The data section start

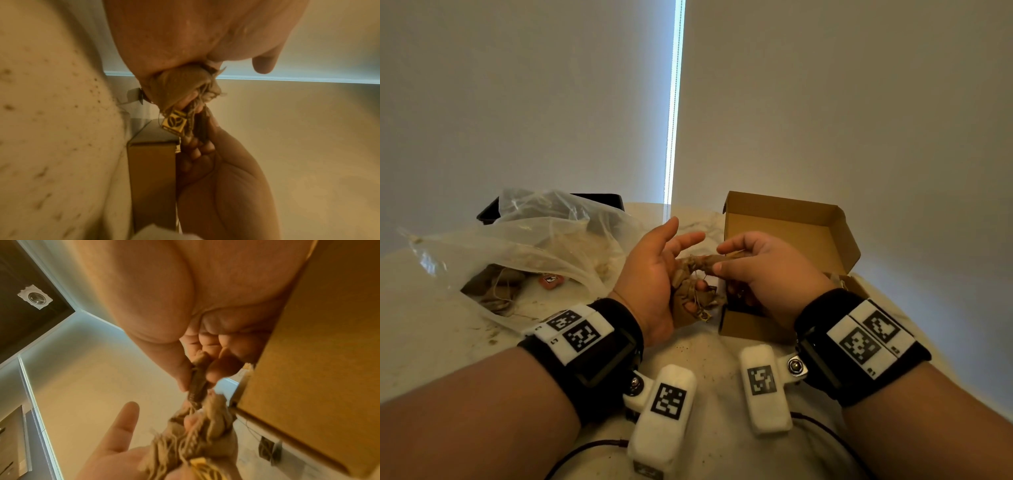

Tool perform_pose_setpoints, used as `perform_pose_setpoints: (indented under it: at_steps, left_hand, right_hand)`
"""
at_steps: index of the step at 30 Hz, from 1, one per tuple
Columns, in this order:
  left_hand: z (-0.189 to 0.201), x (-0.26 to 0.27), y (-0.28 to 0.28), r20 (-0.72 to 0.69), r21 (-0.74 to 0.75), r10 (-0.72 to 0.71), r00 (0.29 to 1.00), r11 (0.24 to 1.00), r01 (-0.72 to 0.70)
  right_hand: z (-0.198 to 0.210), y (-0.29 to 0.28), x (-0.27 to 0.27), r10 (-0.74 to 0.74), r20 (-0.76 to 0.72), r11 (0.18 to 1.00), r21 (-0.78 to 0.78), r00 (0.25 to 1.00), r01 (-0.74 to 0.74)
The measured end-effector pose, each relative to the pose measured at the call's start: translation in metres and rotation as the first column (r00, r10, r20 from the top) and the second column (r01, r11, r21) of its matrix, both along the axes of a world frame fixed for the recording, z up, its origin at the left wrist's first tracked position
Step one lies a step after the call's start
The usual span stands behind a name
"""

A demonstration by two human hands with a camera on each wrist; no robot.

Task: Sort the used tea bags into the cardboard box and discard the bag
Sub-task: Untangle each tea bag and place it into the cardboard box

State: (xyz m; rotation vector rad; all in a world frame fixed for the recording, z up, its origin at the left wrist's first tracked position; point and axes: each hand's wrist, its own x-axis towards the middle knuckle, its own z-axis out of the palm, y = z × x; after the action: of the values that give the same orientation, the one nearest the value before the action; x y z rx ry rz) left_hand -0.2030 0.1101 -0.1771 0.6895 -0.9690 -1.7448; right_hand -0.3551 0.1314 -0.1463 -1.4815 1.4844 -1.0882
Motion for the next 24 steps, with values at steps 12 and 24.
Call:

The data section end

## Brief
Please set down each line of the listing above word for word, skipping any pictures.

## Solved problem
Tool perform_pose_setpoints, used as `perform_pose_setpoints: (indented under it: at_steps, left_hand, right_hand)`
"""
at_steps: index of the step at 30 Hz, from 1, one per tuple
Columns, in this order:
  left_hand: z (-0.189 to 0.201), x (-0.26 to 0.27), y (-0.28 to 0.28), r20 (-0.72 to 0.69), r21 (-0.74 to 0.75), r10 (-0.72 to 0.71), r00 (0.29 to 1.00), r11 (0.24 to 1.00), r01 (-0.72 to 0.70)
  right_hand: z (-0.198 to 0.210), y (-0.29 to 0.28), x (-0.27 to 0.27), r10 (-0.74 to 0.74), r20 (-0.76 to 0.72), r11 (0.18 to 1.00), r21 (-0.78 to 0.78), r00 (0.25 to 1.00), r01 (-0.74 to 0.74)
The measured end-effector pose, each relative to the pose measured at the call's start: translation in metres and rotation as the first column (r00, r10, r20 from the top) and the second column (r01, r11, r21) of its matrix, both along the axes of a world frame fixed for the recording, z up, its origin at the left wrist's first tracked position
Step one lies a step after the call's start
The usual span stands behind a name
"""

A demonstration by two human hands with a camera on each wrist; no robot.

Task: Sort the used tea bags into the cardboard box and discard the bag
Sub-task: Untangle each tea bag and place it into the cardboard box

State: (xyz m; rotation vector rad; all in a world frame fixed for the recording, z up, its origin at the left wrist's first tracked position; point and axes: each hand's wrist, its own x-axis towards the middle knuckle, its own z-axis out of the palm, y = z × x; after the action: of the values that give the same orientation, the one nearest the value before the action; x y z rx ry rz) left_hand -0.2030 0.1101 -0.1771 0.6895 -0.9690 -1.7448; right_hand -0.3551 0.1314 -0.1463 -1.4815 1.4844 -1.0882
Motion for the next 24 steps, with values at steps 12 and 24.
Call:

No additional answer text is required.